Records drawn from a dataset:
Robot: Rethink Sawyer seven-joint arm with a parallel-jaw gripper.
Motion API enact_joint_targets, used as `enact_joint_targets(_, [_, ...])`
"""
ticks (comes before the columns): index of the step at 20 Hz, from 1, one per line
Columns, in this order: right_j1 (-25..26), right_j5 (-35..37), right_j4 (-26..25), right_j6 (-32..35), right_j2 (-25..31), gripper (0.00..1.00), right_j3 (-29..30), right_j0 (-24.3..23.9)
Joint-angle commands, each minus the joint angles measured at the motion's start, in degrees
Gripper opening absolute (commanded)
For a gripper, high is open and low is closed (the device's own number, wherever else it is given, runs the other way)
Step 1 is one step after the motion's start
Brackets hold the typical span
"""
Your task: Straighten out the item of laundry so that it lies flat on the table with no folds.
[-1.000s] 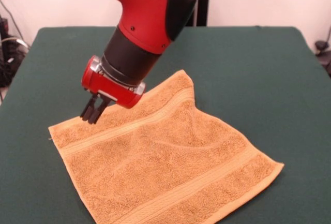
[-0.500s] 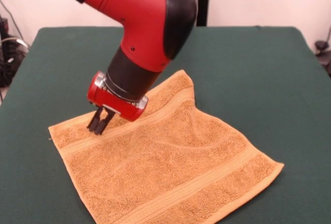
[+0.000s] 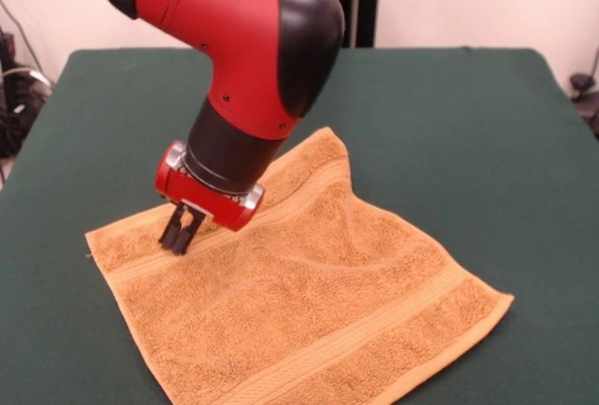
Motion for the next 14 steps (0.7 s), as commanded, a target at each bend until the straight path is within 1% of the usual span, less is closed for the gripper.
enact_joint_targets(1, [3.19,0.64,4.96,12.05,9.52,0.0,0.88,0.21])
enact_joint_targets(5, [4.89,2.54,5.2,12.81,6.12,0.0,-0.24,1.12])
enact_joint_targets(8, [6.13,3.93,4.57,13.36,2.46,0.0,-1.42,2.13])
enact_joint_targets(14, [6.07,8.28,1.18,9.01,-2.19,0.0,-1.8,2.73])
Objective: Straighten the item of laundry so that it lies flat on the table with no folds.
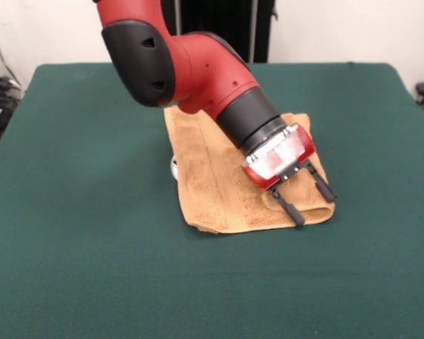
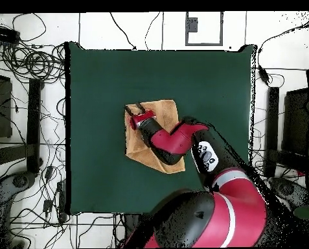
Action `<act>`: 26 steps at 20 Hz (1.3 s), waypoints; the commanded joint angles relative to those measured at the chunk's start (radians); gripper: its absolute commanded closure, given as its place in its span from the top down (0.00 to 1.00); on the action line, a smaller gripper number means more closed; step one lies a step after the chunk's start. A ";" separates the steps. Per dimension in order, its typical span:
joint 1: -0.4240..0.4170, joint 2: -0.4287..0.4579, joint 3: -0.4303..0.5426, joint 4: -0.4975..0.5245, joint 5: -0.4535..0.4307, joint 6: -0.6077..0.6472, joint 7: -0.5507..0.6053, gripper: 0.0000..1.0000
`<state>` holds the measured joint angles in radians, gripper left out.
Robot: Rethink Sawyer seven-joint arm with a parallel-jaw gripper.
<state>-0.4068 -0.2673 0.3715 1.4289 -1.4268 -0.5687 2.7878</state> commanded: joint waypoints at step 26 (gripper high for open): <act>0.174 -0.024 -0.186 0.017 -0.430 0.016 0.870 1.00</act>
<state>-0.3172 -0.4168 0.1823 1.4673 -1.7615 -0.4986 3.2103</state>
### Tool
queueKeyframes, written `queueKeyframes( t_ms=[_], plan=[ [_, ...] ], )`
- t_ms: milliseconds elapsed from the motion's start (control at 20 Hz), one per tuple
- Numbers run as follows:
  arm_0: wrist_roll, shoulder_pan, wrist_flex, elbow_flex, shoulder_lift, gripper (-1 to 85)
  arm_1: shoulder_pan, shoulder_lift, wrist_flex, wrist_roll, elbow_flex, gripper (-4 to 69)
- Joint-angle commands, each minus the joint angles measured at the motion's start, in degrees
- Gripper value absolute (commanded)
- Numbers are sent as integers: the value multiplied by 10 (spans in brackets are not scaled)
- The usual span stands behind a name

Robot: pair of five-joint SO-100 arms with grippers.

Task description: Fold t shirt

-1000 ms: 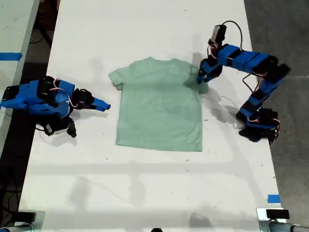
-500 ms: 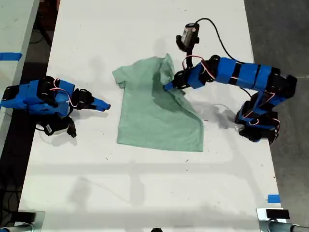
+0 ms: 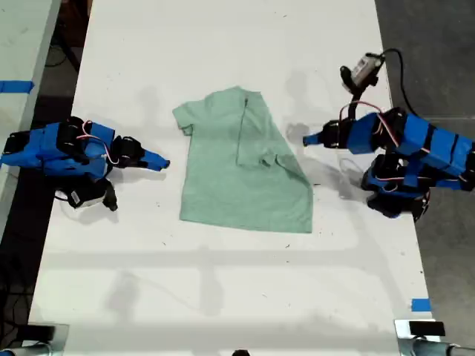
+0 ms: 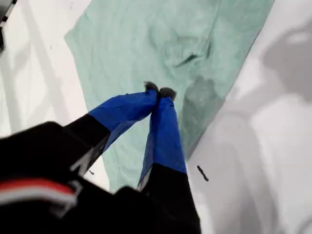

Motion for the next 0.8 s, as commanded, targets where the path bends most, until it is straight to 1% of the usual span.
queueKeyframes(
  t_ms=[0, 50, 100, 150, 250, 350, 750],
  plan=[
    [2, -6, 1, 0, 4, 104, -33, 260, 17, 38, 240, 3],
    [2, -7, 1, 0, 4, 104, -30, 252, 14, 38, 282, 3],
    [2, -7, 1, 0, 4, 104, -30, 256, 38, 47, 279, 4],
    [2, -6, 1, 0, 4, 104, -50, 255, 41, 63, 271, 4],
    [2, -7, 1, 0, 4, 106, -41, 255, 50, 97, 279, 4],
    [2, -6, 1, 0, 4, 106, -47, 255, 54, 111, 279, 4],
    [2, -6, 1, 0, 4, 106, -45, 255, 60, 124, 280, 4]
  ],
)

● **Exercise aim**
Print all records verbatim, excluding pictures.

● **Result of this task**
Robot: Rethink Sawyer seven-joint arm with a parallel-jaw gripper.
Motion API enact_joint_targets, used as `enact_joint_targets(_, [_, ...])`
"""
ticks (comes before the columns): index of the step at 20 Hz, from 1, one per line
Columns, in this order: right_j1 (-25..26), right_j5 (-35..37), right_j4 (-26..25), right_j6 (-32..35), right_j2 (-25..31), gripper (0.00..1.00), right_j3 (-29..30), right_j0 (-24.3..23.9)
Joint-angle commands, each minus the joint angles measured at the motion's start, in degrees
Gripper opening absolute (commanded)
For a gripper, high is open and low is closed (the device's own number, wherever else it is given, runs the other way)
Step 1 is one step after the motion's start
Brackets hold the typical span
"""
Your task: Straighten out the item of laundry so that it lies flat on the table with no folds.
[-1.000s] 
[-0.500s] 
[+0.000s] 
Motion for the next 14 steps (0.7 s), as commanded, a target at each bend until the straight path is within 1% of the usual span, less is closed for the gripper.
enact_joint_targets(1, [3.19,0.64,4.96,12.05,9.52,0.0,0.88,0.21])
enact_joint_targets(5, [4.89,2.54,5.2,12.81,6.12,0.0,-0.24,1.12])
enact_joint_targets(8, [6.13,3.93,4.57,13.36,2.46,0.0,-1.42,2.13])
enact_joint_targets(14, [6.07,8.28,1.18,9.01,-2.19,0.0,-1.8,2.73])
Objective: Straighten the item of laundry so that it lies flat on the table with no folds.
Action `<act>`: 26 steps at 20 Hz (1.3 s), waypoints; the commanded joint angles relative to those measured at the chunk's start (radians); gripper: its absolute commanded closure, given as its place in its span from the top down (0.00 to 1.00); on the action line, a smaller gripper number means more closed; step one lies a step after the chunk's start. A ";" separates the steps. Per dimension in order, its typical span:
joint 1: -0.4240..0.4170, joint 2: -0.4287..0.4579, joint 3: -0.4303..0.5426, joint 4: -0.4975..0.5245, joint 5: -0.4535..0.4307, joint 6: -0.6077..0.6472, joint 7: -0.5507..0.6053, gripper: 0.0000..1.0000
`<state>` holds the measured joint angles in radians, gripper left out.
Robot: Rethink Sawyer seven-joint arm with a parallel-jaw gripper.
<state>-0.4068 -0.2673 0.3715 1.4289 -1.4268 -0.5687 2.7878</state> commanded: joint waypoints at step 26 (gripper high for open): <act>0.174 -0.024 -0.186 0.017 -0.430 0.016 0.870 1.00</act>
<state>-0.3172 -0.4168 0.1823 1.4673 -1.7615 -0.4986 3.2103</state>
### Tool
queueKeyframes, written `queueKeyframes( t_ms=[_], plan=[ [_, ...] ], )`
- t_ms: milliseconds elapsed from the motion's start (control at 20 Hz), one per tuple
- Numbers run as follows:
  arm_0: wrist_roll, shoulder_pan, wrist_flex, elbow_flex, shoulder_lift, gripper (-1 to 85)
  arm_1: shoulder_pan, shoulder_lift, wrist_flex, wrist_roll, elbow_flex, gripper (-4 to 69)
- Joint-angle commands, each minus the joint angles measured at the motion's start, in degrees
- Gripper value absolute (commanded)
- Numbers are sent as integers: the value multiplied by 10 (spans in brackets are not scaled)
- The usual span stands behind a name

Robot: pair of five-joint SO-100 arms with grippers.

Task description: Fold t shirt

-1000 ms: 
-500 ms: 
+0 ms: 
+0 ms: 

Motion for the next 0.8 s, as commanded, targets where the path bends most, until it is straight to 1% of the usual span.
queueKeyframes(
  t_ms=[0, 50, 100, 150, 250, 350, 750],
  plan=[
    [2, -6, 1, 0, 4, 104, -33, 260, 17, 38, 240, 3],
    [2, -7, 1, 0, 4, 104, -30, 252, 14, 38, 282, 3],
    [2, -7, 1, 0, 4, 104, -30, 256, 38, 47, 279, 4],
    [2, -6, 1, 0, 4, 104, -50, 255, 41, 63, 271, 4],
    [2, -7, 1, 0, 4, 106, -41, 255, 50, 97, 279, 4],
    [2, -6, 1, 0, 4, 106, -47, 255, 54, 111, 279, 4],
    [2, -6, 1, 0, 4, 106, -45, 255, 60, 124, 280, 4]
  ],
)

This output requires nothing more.